_How to complete this task_
Each line of the records containing "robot" is to be copied out and returned.
START Material supplied
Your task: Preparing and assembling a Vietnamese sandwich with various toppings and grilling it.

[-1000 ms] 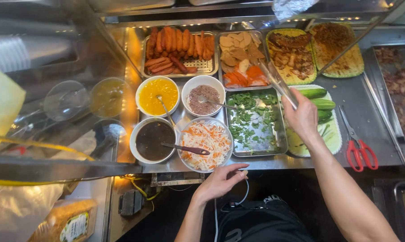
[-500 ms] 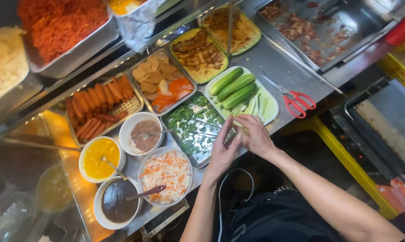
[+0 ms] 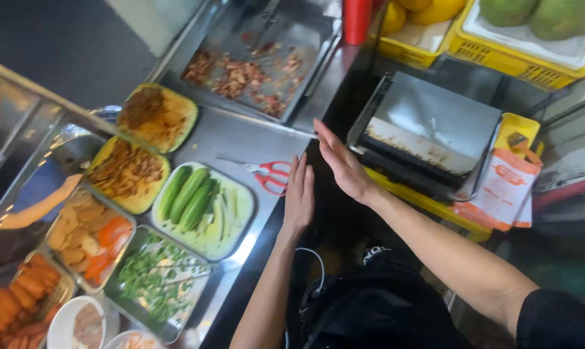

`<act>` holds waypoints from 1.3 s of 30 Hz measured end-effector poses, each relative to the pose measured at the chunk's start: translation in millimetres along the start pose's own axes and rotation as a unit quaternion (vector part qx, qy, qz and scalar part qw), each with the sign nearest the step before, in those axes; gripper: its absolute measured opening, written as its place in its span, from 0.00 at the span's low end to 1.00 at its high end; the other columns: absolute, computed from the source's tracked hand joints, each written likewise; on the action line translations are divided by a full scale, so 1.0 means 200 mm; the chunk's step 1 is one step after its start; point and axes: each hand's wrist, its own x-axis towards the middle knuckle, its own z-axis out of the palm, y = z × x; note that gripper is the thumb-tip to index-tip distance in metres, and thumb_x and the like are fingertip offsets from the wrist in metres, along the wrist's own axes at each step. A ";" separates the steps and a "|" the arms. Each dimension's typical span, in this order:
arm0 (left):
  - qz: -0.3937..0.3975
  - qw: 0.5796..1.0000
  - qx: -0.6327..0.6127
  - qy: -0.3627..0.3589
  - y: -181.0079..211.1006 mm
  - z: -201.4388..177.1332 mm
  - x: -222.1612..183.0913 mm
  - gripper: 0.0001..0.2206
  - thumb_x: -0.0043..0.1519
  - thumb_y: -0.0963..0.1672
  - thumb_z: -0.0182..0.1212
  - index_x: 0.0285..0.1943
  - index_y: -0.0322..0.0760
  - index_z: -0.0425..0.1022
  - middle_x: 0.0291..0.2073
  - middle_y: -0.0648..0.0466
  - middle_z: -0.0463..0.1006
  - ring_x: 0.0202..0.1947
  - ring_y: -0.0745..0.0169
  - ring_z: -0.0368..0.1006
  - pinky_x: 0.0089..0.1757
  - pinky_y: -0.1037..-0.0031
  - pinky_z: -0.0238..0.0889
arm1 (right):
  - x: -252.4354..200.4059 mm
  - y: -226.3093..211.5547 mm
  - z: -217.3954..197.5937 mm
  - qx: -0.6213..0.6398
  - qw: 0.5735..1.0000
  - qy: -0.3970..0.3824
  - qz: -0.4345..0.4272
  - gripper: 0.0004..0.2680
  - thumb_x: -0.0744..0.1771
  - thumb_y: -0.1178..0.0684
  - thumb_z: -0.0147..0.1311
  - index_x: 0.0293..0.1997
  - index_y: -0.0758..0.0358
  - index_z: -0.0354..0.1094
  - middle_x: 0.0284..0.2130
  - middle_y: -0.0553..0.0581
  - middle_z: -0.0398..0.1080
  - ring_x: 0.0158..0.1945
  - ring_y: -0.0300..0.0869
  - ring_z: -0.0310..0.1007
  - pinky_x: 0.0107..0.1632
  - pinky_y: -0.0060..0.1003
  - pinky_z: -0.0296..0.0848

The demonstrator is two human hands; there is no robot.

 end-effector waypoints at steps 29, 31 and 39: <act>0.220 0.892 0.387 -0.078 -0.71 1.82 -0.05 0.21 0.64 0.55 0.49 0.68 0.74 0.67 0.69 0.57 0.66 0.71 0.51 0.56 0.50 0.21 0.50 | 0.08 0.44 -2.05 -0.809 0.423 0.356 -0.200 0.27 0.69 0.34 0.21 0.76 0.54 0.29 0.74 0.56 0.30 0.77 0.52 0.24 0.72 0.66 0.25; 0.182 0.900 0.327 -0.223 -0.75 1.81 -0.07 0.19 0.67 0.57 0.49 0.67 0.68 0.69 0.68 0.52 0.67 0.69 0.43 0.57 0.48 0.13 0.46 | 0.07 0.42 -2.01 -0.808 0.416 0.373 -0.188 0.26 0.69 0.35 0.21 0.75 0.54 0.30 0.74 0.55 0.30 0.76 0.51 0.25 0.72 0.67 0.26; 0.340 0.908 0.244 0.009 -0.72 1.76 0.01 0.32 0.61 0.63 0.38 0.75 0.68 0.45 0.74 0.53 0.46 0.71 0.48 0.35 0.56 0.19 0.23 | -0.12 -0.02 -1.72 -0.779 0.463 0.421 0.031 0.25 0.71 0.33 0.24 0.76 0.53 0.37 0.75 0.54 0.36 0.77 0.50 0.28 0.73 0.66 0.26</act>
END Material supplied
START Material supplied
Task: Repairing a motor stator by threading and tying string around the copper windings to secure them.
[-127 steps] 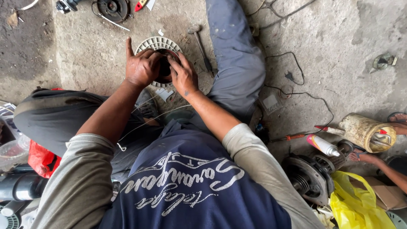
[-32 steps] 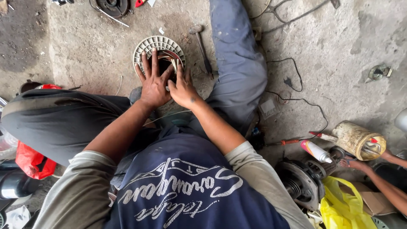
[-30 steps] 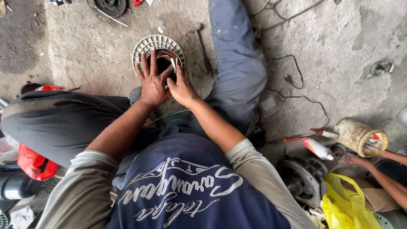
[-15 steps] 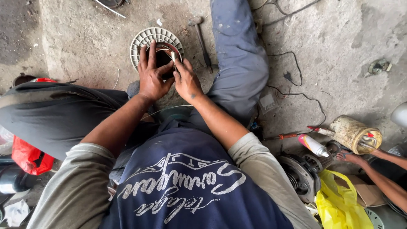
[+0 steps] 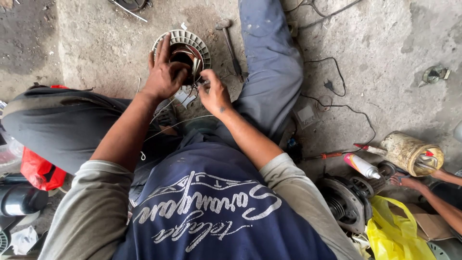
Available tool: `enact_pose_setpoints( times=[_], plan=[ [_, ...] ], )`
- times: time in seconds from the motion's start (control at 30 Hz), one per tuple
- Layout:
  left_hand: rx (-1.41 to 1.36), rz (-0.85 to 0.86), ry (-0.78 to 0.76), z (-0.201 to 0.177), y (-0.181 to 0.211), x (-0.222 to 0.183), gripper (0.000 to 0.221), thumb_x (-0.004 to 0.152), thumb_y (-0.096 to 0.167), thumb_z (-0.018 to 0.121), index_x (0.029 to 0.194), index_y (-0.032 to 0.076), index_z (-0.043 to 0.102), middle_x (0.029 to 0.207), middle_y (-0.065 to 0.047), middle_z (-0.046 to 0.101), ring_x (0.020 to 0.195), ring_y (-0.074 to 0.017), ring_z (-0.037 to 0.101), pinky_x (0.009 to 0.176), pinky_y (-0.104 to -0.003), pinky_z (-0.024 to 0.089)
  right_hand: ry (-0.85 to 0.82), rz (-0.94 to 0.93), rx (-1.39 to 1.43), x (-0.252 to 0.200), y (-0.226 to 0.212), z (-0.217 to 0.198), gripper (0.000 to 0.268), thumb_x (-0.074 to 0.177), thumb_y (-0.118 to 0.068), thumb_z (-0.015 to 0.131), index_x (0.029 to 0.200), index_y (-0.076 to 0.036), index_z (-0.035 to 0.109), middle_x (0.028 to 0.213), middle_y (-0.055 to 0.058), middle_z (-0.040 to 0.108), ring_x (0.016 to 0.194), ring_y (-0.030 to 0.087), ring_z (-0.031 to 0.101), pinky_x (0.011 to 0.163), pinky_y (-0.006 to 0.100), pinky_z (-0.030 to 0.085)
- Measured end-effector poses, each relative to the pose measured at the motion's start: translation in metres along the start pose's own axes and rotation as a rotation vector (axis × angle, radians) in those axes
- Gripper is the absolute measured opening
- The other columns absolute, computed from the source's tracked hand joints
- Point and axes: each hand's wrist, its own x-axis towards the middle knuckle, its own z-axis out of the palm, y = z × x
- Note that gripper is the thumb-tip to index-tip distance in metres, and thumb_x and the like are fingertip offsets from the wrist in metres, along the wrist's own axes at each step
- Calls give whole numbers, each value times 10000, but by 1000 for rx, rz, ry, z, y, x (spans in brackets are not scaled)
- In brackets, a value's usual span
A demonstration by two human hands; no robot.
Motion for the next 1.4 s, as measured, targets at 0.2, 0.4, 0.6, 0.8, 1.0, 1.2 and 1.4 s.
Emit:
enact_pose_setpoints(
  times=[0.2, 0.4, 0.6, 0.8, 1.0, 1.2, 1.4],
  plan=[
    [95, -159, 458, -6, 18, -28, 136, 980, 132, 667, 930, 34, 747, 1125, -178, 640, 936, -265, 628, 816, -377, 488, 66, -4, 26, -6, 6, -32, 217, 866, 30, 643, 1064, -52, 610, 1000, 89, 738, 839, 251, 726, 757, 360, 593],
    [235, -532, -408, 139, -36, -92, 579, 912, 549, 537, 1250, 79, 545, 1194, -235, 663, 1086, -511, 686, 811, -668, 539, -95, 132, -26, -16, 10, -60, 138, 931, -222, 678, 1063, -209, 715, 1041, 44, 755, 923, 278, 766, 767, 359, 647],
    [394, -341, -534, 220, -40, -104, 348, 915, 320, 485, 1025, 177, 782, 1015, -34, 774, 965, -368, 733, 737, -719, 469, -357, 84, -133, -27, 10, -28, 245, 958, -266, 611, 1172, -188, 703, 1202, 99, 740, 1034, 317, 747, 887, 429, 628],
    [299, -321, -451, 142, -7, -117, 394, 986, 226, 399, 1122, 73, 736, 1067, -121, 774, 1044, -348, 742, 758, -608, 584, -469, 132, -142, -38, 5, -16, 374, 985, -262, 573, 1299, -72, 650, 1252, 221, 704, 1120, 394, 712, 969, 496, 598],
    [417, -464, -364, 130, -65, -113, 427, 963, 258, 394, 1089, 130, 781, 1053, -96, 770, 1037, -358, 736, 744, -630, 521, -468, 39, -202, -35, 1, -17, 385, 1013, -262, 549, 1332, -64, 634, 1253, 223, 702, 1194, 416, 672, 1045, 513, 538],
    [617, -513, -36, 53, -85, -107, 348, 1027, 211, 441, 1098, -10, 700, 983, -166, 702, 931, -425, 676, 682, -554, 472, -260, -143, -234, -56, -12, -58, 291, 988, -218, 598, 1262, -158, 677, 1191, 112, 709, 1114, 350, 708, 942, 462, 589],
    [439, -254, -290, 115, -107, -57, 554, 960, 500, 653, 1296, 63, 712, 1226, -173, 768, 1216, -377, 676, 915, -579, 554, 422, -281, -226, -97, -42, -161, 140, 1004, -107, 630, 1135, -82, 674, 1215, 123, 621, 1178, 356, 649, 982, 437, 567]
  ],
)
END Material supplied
_Task output_
The demonstrator is two human hands; there is no robot.
A demonstration by two human hands; no robot.

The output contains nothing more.